Ovunque vai, qualcosa succede
Cara XXX
mi è difficile significarti quanto tu mi sia cara.
Ci provo iniziandoci una mail, ma è poca cosa, e si vede.
Però tu mi conosci e ci conosci, quindi non mi angoscio
più di tanto a formulare nuove espressioni per dirtelo, tu sei XXX, io
sono Alessandro.
Questo vuole dire niente, e vuole dire tutto.
Niente perché non ci basta; nell'evidenza di
me non copro né il bisogno di dover essere e fare qualcosa né
ci pago le spese di spedizione.
Tutto perché da ciò che siamo nasce tutto,
e tutto è già contenuto in noi prima ancora che lo compiamo o
non lo compiamo. A 5 anni eri la stessa XXX che ne ha 29, e a 29 sei la stessa
che ne ha avuti - e da qualche preziosa parte continua ad averne - 5.
Tu contieni te stessa, il tuo spazio contiene il tuo tempo.
Niente muore mai, e tutto, già avvenuto, sta per riaccadere.
Non è previsto un messia esterno per il nostro patire, al limite qualche buon incontro che maieuticamente ci faciliti lo sforzo di venir fuori da noi stessi, conoscere noi stessi per usare quelle parole così pesanti e profonde. Il "messia" interno, se proprio così lo chiameremo, ha per ognuno i suoi tempi. Ed è sempre un po' sfigato. Il mio è pure estenuantemente lento, ad esempio.

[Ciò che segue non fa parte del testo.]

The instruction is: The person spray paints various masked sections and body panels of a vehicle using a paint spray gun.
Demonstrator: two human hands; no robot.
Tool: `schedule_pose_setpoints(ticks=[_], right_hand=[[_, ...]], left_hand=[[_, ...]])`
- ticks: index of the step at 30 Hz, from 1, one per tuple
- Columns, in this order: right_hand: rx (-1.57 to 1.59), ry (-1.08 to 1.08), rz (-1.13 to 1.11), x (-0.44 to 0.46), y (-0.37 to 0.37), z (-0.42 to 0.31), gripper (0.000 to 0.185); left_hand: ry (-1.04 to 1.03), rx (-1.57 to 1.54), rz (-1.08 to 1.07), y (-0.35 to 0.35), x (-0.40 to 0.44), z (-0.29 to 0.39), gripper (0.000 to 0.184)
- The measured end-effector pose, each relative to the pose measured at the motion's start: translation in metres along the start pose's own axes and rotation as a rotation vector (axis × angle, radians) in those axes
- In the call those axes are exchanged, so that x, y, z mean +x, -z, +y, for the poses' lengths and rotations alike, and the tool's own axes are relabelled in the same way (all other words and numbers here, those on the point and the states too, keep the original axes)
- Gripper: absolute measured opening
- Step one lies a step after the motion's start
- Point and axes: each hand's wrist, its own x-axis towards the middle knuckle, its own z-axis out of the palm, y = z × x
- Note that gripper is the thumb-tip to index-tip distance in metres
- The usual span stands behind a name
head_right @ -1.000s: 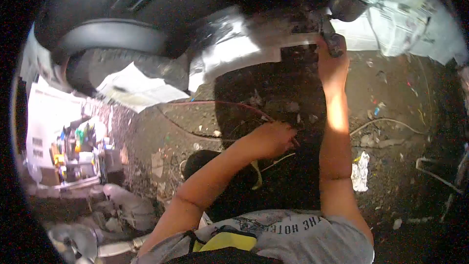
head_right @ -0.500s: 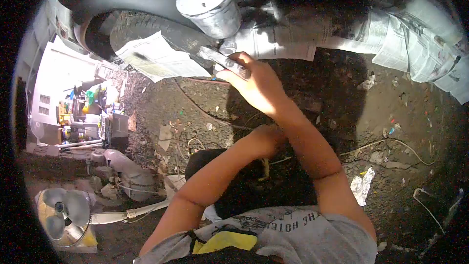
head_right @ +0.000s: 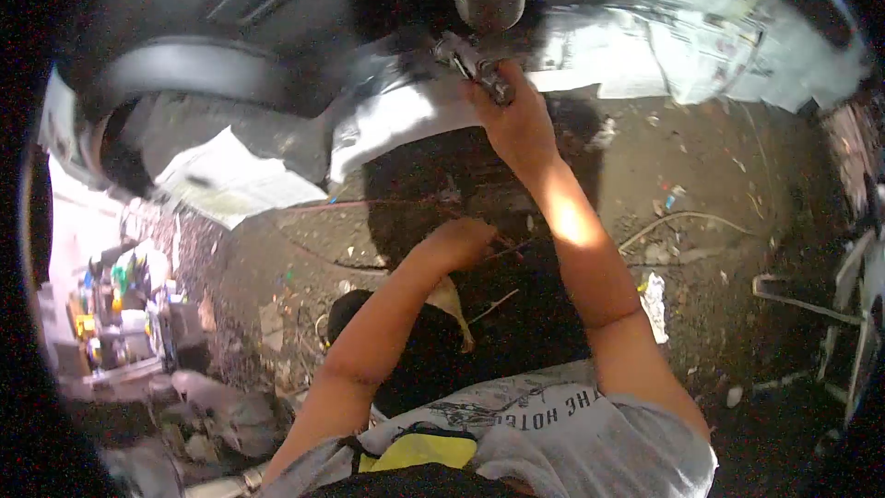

Avevo 14 anni quando sono iniziate le coliche e da allora
non sono mai cessate. Certo, ho avuto momenti di flusso e momenti di riflusso.
Certi giorni mi sento uno che potrebbe ottenere tutto, certi altri mi rannicchio
sotto coperte da barbone sperando che nessuno venga a rubarmi i cartoni o che
qualche cane venga a mangiarmi le ossa.
Da una cosa però mi accorgo che un qualche (misero,
lento, ma inesorabile) processo di *guarigione* è iniziato.
Ho familiarizzato con me stesso, vale a dire, con la mia malattia
psicosomatica.
Che, checché ne dicano sbrigativamente i medici, non
equivale a uscirne, o a iniziare il processo per uscirne. Per quello che ora
ne so, per quanto ho vissuto in me, capisco che serve a vivere dentro me, che
serve ad allontanare la fobia di essere me, e la vergogna di essere diverso
da ogni possibile proiezione del mio ego nel futuro.
Solo nel confronto con l'immagine che di noi introiettiamo
dall'esterno, elaborandola nel tempo irriflesso, avallata dagli altri a cui
siamo noi a porgerla (e che gli altri ci restituiscono potenziata di elementi
estranei, in un circolo senza fine) il nostro debole organismo (e tanto più
debole quanto più sensibile) avverte sé come sempre mancante,
come irrimediabilmente votato allo scacco.
Ecco, questo ho capito, a questo mi è servita la sofferenza
e la filosofia con cui l'ho innaffiata: che perlopiù teniamo maggiormente
in credito le (posticce, funzionali e spesso - quasi sempre - false)
immagini esterne di noi che la libertà di essere ogni momento quello
che siamo.
Quasi certamente non sarò mai il grande scrittore che
sogno ancora - come riflesso condizionato - di essere, o il musicista di culto
che scoprirete tutti voi cuori di pietra dopo la mia morte.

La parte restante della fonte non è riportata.